The calculation changes once your site is generating revenue directly. An e-commerce store, a booking system, a subscription product: for these, downtime has a measurable cost. A site that takes $500 a day offline for an hour loses roughly $20 in direct revenue, plus whatever visitors left and didn’t come back. At that point, paying more for a host with a genuine 99.99% track record starts to make financial sense.
Krystal and Hetzner are good examples of providers that consistently outperform their stated guarantees. Both are worth looking at if reliability matters more to you than getting the lowest entry price.
How to check if your host is actually hitting its guarantee
The only reliable way to know your host’s real uptime is to monitor it yourself, independently. Your host isn’t going to flag their own outages if they can avoid it.
Free tools like UptimeRobot check your site at regular intervals and log every incident. You get a history of outages, their duration, and the cumulative uptime percentage over time. That’s the number that matters, not the one on the marketing page.
At TSH, the uptime figures in our reviews come from independent monitoring rather than provider claims. When a host says 99.99% and our data says 99.80%, that difference shows up in the review. It’s one of the more useful things we track because it cuts through the marketing.

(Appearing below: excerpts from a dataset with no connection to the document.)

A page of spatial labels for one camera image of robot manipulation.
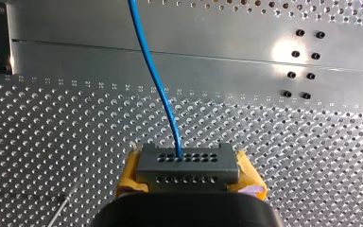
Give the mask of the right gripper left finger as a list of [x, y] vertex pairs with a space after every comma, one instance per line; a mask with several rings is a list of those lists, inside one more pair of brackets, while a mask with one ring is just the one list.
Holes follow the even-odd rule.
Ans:
[[148, 192], [148, 185], [146, 183], [138, 183], [136, 181], [136, 168], [140, 158], [140, 151], [137, 149], [132, 150], [127, 157], [123, 172], [120, 176], [116, 186], [115, 196], [117, 198], [128, 193]]

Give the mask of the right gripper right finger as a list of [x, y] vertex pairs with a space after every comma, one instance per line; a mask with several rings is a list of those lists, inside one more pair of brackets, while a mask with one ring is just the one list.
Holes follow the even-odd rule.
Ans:
[[236, 159], [239, 168], [238, 181], [229, 184], [227, 190], [250, 195], [264, 201], [268, 195], [268, 187], [259, 172], [243, 150], [236, 153]]

If you’re on a host and having doubts, set up independent monitoring before you complain or switch. You’ll have evidence, and you’ll know whether the issue is consistent or a one-off.
Frequently Asked Questions
What does 99.9% uptime mean in hours per year?

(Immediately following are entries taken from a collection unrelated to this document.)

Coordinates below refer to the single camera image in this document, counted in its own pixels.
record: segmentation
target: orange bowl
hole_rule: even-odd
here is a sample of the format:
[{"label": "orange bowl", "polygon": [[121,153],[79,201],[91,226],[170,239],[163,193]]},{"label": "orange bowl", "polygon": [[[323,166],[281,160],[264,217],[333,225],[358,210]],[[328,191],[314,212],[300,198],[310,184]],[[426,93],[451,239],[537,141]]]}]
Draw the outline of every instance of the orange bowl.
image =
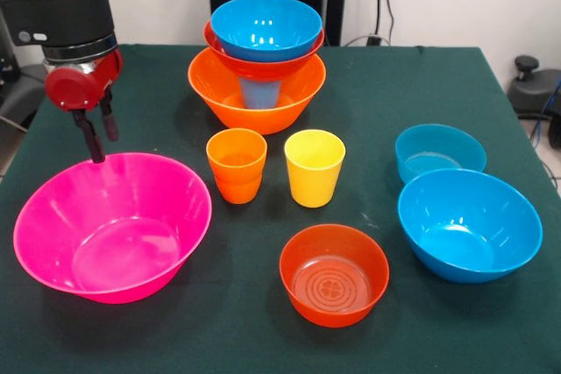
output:
[{"label": "orange bowl", "polygon": [[296,311],[326,328],[361,321],[389,281],[381,247],[364,232],[336,224],[314,225],[293,236],[279,268]]},{"label": "orange bowl", "polygon": [[283,131],[304,111],[325,82],[325,65],[317,54],[280,84],[274,109],[247,109],[238,76],[205,48],[191,61],[191,87],[227,127],[243,127],[268,135]]},{"label": "orange bowl", "polygon": [[222,61],[223,64],[232,72],[250,81],[270,82],[282,81],[284,78],[304,66],[323,45],[325,32],[323,29],[321,30],[316,41],[314,41],[314,45],[308,53],[297,59],[277,62],[245,61],[229,56],[224,52],[222,46],[220,46],[218,37],[212,31],[210,21],[207,21],[204,26],[202,35],[204,36],[204,39],[206,39],[209,47],[217,55],[218,59],[220,59],[220,61]]}]

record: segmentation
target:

99.9% uptime allows for up to 8 hours and 45 minutes of downtime per year. On a monthly basis that works out to roughly 43 minutes. It sounds like a small number until you consider it’s the maximum allowed, not a target the host is trying to avoid.
Is 99.9% uptime good enough for a small business website?
For most small sites, yes. A blog, portfolio, or informational site can tolerate occasional short outages without significant impact. If your site takes direct payments or bookings, you’ll want a host that consistently hits 99.99% in practice, not just on paper.
What is the difference between 99.9% and 99.99% uptime?
On paper it’s 0.09 percentage points. In practice it’s the difference between 8 hours and 45 minutes of allowed downtime per year versus 52 minutes. Moving from three nines to four nines cuts your potential downtime by about ten times and requires significantly more robust infrastructure from the host.
What counts as downtime under a hosting SLA?
Most SLAs define downtime as the server being unreachable at the network level. Scheduled maintenance is typically excluded. So are software issues, plugin errors, and problems caused by third party services. If your site is down because of a WordPress issue rather than a server failure, it usually won’t count toward the guarantee.
What happens if my host doesn’t meet its uptime guarantee?
You can claim a service credit, usually a percentage of your monthly hosting fee for the affected period. The credit covers your hosting cost, not any business losses from the downtime. Most providers require you to submit a ticket with evidence within 30 days of the incident. If you don’t claim it, you don’t get it.
The bottom line
99.9% uptime is the industry standard and a reasonable baseline for most sites. It’s not a promise that your site will never go down. It’s a promise that it won’t be down for more than eight and three quarter hours in a year, and even that comes with a list of exclusions in the small print. Know what you’re buying, monitor your uptime independently, and choose a host based on their actual track record rather than their marketing headline.